__Instructions for the task__:
Using the listing that follows, return every line with the word "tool".

── Given records

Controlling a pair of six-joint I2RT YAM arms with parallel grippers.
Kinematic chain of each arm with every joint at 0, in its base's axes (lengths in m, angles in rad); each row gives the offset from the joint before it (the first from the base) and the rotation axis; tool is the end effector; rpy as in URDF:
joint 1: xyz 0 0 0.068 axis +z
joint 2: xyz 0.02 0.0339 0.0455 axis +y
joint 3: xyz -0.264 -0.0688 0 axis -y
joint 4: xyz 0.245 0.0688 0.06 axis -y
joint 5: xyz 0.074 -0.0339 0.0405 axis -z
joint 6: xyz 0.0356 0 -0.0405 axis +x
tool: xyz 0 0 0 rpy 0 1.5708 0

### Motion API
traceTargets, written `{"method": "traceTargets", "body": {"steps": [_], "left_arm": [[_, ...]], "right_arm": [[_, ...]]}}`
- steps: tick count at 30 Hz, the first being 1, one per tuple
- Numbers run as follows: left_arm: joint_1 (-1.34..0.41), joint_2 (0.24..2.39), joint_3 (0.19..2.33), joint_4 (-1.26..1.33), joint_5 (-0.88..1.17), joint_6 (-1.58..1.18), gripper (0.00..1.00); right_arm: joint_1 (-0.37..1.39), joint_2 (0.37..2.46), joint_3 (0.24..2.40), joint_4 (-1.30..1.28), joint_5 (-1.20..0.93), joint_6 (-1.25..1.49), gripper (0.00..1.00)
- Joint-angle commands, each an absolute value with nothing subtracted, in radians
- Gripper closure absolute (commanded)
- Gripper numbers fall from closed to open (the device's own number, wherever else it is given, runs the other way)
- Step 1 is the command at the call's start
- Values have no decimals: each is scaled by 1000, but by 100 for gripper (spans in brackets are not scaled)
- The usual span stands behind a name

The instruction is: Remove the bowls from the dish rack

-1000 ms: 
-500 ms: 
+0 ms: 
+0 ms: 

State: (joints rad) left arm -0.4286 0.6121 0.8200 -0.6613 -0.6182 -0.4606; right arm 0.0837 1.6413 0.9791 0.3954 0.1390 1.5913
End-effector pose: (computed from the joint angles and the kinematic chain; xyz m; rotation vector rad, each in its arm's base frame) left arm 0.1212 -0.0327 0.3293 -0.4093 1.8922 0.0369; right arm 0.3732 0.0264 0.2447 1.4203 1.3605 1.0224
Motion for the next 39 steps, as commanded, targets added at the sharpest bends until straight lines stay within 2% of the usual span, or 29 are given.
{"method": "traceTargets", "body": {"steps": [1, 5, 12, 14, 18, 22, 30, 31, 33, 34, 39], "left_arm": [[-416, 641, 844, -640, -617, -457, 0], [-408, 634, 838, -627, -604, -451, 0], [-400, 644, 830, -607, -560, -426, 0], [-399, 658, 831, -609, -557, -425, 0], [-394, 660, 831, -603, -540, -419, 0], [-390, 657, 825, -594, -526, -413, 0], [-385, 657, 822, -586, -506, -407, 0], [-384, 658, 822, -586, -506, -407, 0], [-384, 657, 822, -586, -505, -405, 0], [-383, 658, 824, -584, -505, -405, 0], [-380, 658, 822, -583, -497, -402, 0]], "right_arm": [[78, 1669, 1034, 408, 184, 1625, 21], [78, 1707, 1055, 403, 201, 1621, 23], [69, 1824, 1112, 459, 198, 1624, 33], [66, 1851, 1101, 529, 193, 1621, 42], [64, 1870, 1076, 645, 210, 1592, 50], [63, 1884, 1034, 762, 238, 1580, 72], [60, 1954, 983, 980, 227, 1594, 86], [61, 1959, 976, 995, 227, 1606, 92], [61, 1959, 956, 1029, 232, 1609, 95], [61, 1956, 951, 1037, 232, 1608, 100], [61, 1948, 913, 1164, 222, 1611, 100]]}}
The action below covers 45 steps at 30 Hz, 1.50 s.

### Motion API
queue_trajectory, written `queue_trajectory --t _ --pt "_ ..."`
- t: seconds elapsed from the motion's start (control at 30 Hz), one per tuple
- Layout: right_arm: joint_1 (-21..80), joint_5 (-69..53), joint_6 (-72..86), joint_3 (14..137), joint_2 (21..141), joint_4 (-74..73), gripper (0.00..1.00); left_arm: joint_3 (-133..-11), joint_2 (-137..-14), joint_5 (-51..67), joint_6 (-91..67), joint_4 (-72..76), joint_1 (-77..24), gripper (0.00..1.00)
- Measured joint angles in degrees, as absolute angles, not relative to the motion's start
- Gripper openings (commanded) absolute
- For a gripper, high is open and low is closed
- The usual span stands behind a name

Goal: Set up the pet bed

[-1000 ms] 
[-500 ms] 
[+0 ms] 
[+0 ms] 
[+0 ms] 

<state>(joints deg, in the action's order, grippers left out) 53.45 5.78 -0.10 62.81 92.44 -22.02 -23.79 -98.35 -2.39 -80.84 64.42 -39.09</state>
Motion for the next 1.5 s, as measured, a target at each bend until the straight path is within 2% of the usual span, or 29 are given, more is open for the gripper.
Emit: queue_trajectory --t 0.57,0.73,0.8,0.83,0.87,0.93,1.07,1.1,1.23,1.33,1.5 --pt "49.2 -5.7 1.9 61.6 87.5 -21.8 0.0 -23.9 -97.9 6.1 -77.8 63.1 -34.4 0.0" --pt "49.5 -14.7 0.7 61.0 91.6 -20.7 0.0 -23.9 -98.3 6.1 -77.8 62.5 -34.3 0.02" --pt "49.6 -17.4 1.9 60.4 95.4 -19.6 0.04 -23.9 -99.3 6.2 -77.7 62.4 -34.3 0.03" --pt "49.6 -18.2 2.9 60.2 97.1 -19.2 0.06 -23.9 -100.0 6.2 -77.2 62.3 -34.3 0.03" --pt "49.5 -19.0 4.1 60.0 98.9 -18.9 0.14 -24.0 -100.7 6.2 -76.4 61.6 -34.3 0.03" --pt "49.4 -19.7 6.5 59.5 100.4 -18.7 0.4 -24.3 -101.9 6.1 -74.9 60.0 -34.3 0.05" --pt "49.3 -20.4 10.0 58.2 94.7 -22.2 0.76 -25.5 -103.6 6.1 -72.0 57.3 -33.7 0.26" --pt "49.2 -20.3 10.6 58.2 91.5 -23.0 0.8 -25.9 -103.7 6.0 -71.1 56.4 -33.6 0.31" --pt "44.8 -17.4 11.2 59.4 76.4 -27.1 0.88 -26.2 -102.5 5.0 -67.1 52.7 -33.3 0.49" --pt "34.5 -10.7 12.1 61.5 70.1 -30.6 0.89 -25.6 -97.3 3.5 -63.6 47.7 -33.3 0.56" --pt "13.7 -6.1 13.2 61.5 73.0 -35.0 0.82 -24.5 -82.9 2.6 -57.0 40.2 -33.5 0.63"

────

__Answer to the problem__:
Kinematic chain of each arm with every joint at 0, in its base's axes (lengths in m, angles in rad); each row gives the offset from the joint before it (the first from the base) and the rotation axis; tool is the end effector; rpy as in URDF:
tool: xyz 0 0 0 rpy 0 1.5708 0

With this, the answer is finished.